House Republicans face criticism for attaching rider to US EPA's funding bill that appear to dismantle environmental protections

Amid the distraction of prolonged debt ceiling negotiations in Washington, DC, Republican members of Congress have introduced a slew of amendments to fiscal year (FY) 2012 appropriations legislation that will cripple the US Environmental Protection Agency (EPA), Democrats and environmental groups are warning. 

They cite numerous amendments that have made it into the EPA appropriations bill now under consideration by the House of Representatives, including one that would require the agency to make changes to its Integrated Risk Information System (IRIS), a public database that provides science-based human health assessments on over 540 chemical substances. Democrats on the Appropriations Committee say the amendment aims to fuel doubts about the programme that highlights the health threats posed by environmental contaminants. 

tug-of-war_410

The EPA is caught in a tug of war over its ability to regulate industry

Among the dozens of other amendments that have come under fire is one that removes the EPA’s ability under the Clean Air Act to implement vehicle fuel economy and greenhouse gas emission standards for cars made after 2016, and one that forbids funding for the agency to regulate certain levels of particulate matter. Another divisive amendment would alter the Clean Water Act to eliminate requirements that chemical companies obtain permits for pesticides entering waterways, and a separate one would cut $20 million (?12 million) from the EPA’s Science and Technology programmes. 

White House pushback 

Meanwhile, the White House has vowed to veto the bill if it contains these controversial riders. The Obama administration said the legislation doesn’t provide sufficient funding for the EPA to implement its core mission of protecting human health and the environment. 

In particular, the administration criticised the legislation for withholding funding for the EPA to take administrative action following its assessment of risk for certain chemicals. ’This provision would delay scientific assessment of environmental contaminants and could delay regulatory or other agency actions designed to protect public health,’ its statement concluded. 

Opponents suggest that Republicans introduced these amendments to protect corporate interests, in exchange for financial and political support. 

’The same industries that filled the coffers of Tea Party candidates are finally seeing their investments paying dividends in the form of relaxed regulations for air and water pollution,’ says Marty Hayden, Earthjustice’s vice president of policy and legislation. 

However, House Republican leaders insist that their goal is to rein in spending and over-regulation. Addressing the House floor on 25 July, Appropriations Committee Chairman Representative Hal Rogers said the EPA has ’lost grips with economic reality and has become the epitome of the continued and damaging regulatory overreach’. 

Reining in EPA spending 

The chairman of the House Appropriations subcommittee that funds the EPA, Mike Simpson, concurred. In his floor remarks, Simpson opposed what he described as the EPA’s efforts ’to control nearly every industry’ in the US. ’Wherever I go, the biggest complaint I hear about the federal government is about how the EPA is creating economic uncertainty and killing jobs,’ Simpson stated. 

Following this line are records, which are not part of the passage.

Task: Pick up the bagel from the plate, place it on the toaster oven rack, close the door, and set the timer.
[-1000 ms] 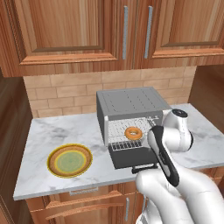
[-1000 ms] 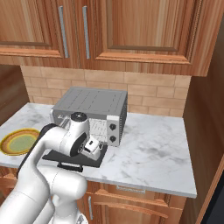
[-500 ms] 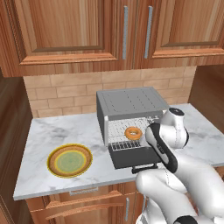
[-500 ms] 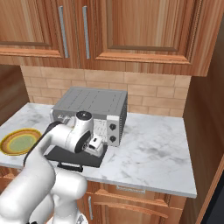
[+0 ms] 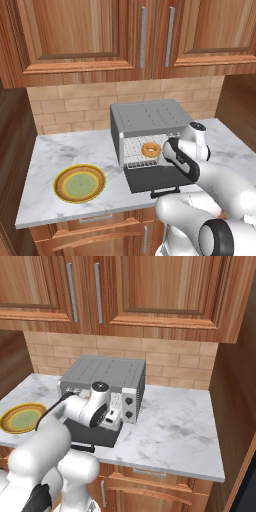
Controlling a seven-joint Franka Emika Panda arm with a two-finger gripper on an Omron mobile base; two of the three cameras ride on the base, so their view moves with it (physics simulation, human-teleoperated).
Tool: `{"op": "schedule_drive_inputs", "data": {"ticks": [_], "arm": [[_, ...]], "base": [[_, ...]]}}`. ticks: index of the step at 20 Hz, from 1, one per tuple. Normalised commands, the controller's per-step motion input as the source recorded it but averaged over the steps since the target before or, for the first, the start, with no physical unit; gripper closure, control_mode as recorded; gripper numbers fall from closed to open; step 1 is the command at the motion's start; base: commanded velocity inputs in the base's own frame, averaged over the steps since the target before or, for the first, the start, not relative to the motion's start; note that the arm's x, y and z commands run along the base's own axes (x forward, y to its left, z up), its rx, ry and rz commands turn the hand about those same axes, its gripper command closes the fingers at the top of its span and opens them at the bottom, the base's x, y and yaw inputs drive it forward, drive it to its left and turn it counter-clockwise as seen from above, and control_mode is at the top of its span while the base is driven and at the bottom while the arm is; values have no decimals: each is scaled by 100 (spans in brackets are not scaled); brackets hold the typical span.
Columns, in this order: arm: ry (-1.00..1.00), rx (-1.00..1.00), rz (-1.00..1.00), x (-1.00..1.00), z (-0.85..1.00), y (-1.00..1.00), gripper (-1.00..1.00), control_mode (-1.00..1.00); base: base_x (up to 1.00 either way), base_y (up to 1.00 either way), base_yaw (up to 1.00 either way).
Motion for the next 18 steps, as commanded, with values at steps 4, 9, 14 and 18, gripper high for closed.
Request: {"op": "schedule_drive_inputs", "data": {"ticks": [4, 9, 14, 18], "arm": [[0, 0, 7, 36, 0, 0, -100, -100], [-2, 0, 5, 40, 1, 0, -100, -100], [-4, 0, 2, 42, 17, 0, -100, -100], [-4, 0, 1, 43, 17, 0, -100, -100]], "base": [[0, 0, 0], [0, 0, 0], [0, 0, 0], [0, 0, 0]]}}
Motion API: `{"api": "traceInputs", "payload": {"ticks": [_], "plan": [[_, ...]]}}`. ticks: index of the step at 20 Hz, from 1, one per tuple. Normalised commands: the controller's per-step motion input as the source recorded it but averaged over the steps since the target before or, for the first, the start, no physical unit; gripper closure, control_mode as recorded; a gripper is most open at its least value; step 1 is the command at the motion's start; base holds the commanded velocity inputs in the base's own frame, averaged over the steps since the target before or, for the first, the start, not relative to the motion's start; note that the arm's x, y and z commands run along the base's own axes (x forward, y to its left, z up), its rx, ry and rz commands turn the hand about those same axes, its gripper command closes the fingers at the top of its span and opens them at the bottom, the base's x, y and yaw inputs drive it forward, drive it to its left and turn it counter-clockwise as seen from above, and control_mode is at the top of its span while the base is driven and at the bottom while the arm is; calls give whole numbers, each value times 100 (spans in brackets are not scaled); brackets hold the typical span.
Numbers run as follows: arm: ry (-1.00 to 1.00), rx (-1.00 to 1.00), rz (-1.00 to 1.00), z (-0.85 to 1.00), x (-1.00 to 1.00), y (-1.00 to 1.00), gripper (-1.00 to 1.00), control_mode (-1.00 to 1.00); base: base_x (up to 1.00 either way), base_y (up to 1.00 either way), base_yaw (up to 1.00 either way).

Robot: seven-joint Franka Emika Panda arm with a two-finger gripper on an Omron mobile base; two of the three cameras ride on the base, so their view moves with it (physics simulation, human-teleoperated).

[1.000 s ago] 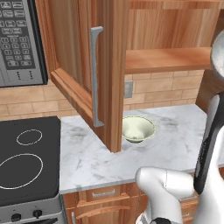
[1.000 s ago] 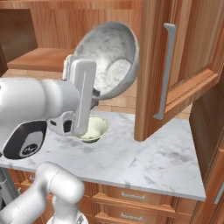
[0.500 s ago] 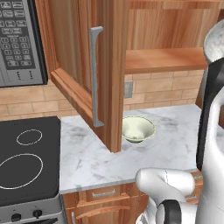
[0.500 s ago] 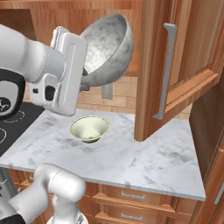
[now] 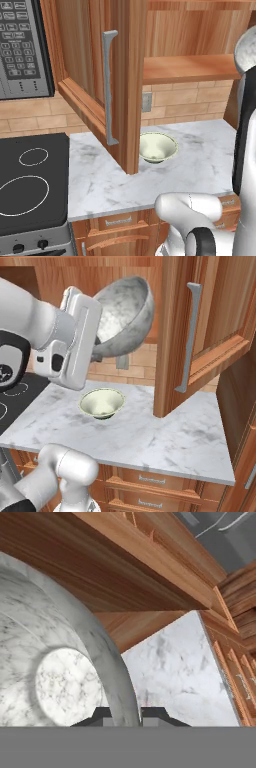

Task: Open the cabinet. Pick the bowls from the counter and place them in the cabinet. Then close the cabinet.

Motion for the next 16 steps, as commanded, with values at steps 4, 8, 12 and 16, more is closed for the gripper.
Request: {"api": "traceInputs", "payload": {"ticks": [4,8,12,16], "plan": [[-7,11,0,-33,0,0,100,-100,0,0,0],[-4,5,3,-1,9,0,100,-100,0,0,0],[0,0,6,0,28,0,100,-100,0,0,0],[2,1,7,0,47,0,100,-100,0,0,0]]}}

The EPA’s own analysis indicates that its new and more stringent ozone standards - which were slated for this summer but have been delayed temporarily - will impose up to $90 billion in compliance costs annually. 

Meanwhile, the independent US National Research Council (NRC) has urged the EPA in a report delivered on 2 August to incorporate sustainability into its decision-making. The NRC’s proposed sustainability framework pushes the agency to move beyond its traditional approach of basing actions almost solely on risk assessment and management, and to take up a more proactive role. NRC said its proposed sustainability approach will more adequately address many of the most complex modern problems, like depletion of natural resources, climate change, and loss of biodiversity. 

NRC concluded that the potential economic value of sustainability to the US lies not only in decreasing environmental risks, but also in optimising the social and economic benefits of environmental protection. 

But Democrats call the current House of Representatives the most ’anti-environment’ in history. They say the Republican-controlled House has voted 110 times to undermine the protection of the environment this year, which include votes to deny that climate change is occurring. 

The appropriations bill in question is now stalled in the House, with lawmakers having departed for the August recess. These contentious amendments could end up being factored into the final negotiations on the EPA’s budget.